En Wallonie, depuis novembre 2023, le PEB a une incidence directe sur le droit à indexation du loyer : les logements classés D, E, F ou G subissent des limitations d'indexation pour inciter les bailleurs à rénover.

Lorsque l'immeuble dispose de compteurs individuels, chaque locataire est facturé sur sa propre consommation. En cas de compteur collectif, la répartition se fait généralement au prorata de la surface habitable ou selon les quotités de copropriété.

FAQ

Le bailleur peut-il adapter les provisions en cours de bail ?

Oui. Si les charges réelles augmentent significativement (hausse du prix de l'énergie, travaux importants), le bailleur peut proposer d'augmenter les provisions, à condition de le justifier. Le locataire peut contester cette adaptation devant le juge de paix.

Les frais de syndic peuvent-ils être mis en charges ?

Non.
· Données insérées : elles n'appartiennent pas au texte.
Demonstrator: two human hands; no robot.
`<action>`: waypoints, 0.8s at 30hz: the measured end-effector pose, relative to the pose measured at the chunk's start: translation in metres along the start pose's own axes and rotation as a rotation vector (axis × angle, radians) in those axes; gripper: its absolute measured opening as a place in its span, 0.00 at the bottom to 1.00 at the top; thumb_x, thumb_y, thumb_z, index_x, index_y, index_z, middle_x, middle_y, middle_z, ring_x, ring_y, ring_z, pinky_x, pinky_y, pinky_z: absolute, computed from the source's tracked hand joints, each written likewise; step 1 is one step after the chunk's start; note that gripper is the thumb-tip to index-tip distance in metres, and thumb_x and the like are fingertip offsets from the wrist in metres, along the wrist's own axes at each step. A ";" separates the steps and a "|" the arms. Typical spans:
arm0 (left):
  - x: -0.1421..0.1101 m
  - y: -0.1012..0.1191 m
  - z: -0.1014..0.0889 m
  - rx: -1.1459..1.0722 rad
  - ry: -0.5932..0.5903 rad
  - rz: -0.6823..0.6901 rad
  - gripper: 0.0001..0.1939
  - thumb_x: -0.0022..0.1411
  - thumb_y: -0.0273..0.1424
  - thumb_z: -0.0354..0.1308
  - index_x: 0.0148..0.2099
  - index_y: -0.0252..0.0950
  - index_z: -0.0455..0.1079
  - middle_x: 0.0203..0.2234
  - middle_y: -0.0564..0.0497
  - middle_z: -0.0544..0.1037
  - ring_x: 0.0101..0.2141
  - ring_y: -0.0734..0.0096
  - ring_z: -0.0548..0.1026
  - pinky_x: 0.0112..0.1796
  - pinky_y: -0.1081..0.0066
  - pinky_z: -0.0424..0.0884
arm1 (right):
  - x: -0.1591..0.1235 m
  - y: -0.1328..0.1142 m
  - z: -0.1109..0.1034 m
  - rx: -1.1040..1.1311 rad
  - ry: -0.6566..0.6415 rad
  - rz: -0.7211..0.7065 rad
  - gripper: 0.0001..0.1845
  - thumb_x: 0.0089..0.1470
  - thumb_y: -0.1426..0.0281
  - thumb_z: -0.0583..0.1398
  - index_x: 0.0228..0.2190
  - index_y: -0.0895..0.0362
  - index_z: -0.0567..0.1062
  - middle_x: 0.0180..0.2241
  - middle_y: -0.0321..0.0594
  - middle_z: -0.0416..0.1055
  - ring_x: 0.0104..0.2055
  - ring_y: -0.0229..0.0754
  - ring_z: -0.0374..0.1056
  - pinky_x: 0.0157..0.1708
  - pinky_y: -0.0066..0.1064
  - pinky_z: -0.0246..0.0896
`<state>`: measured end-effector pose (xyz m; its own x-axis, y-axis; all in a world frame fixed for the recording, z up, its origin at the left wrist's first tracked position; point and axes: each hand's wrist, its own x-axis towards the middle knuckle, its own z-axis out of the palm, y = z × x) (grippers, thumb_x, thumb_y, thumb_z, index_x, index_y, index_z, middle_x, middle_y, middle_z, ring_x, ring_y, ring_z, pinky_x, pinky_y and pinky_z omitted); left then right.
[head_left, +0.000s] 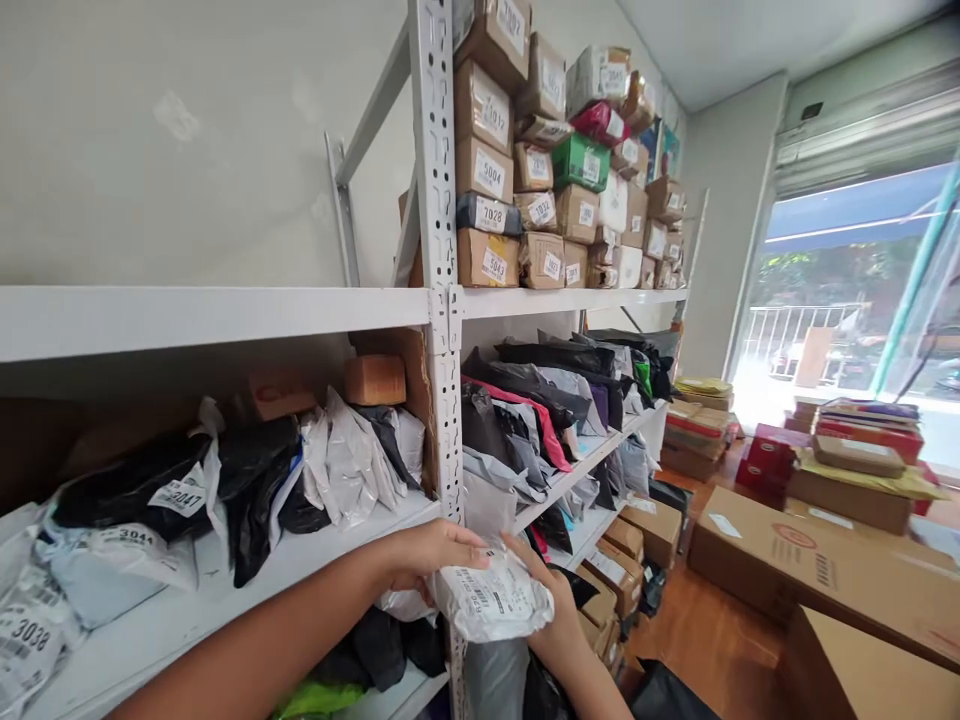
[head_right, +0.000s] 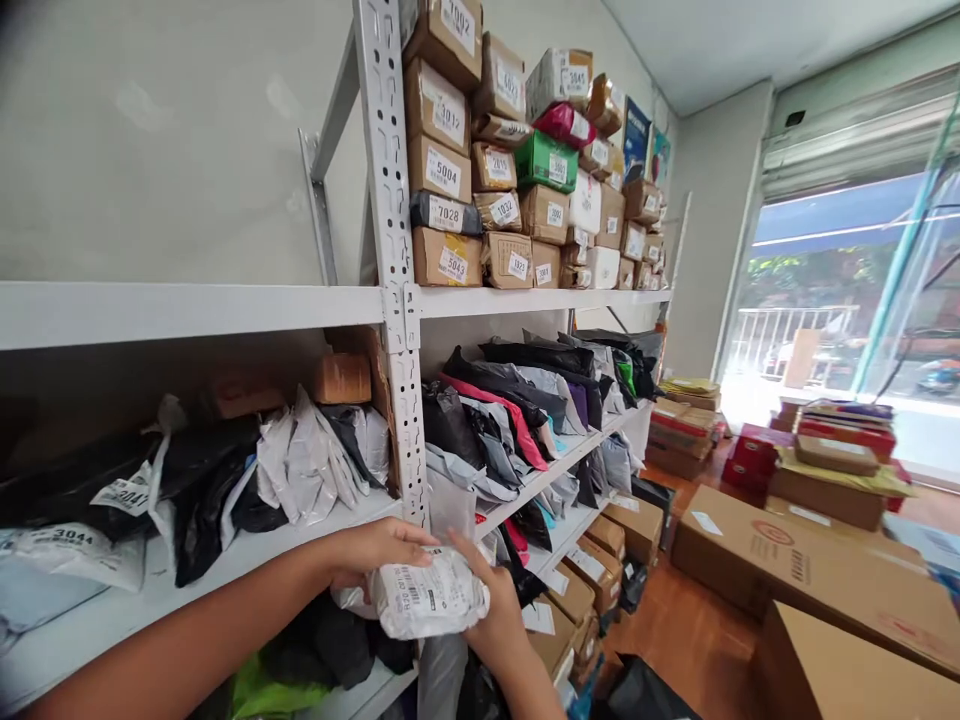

Les honoraires du syndic de copropriété constituent une charge de propriété non récupérable sur le locataire. Seules les charges d'exploitation que le syndic gère (eau, chauffage collectif, entretien) peuvent être répercutées.

Que faire si le bailleur ne fournit pas de décompte annuel ?

Adressez une mise en demeure par courrier recommandé. Si le bailleur ne réagit pas, saisissez le juge de paix. L'absence de décompte peut contraindre le bailleur à restituer les provisions perçues, sans pouvoir justifier les dépenses.

Les charges peuvent-elles être indexées comme le loyer ?

Non. Les charges locatives ne sont pas indexées. Elles doivent toujours refléter les dépenses réelles. Seul le loyer net peut faire l'objet d'une indexation annuelle selon l'indice santé.

Conclusion

La gestion des charges locatives en Belgique repose sur un principe clair : les charges répercutées sur le locataire doivent correspondre à des dépenses réelles, listées dans les arrêtés régionaux. Un décompte annuel transparent, appuyé par les pièces justificatives, protège aussi bien le bailleur que le locataire et prévient la grande majorité des litiges.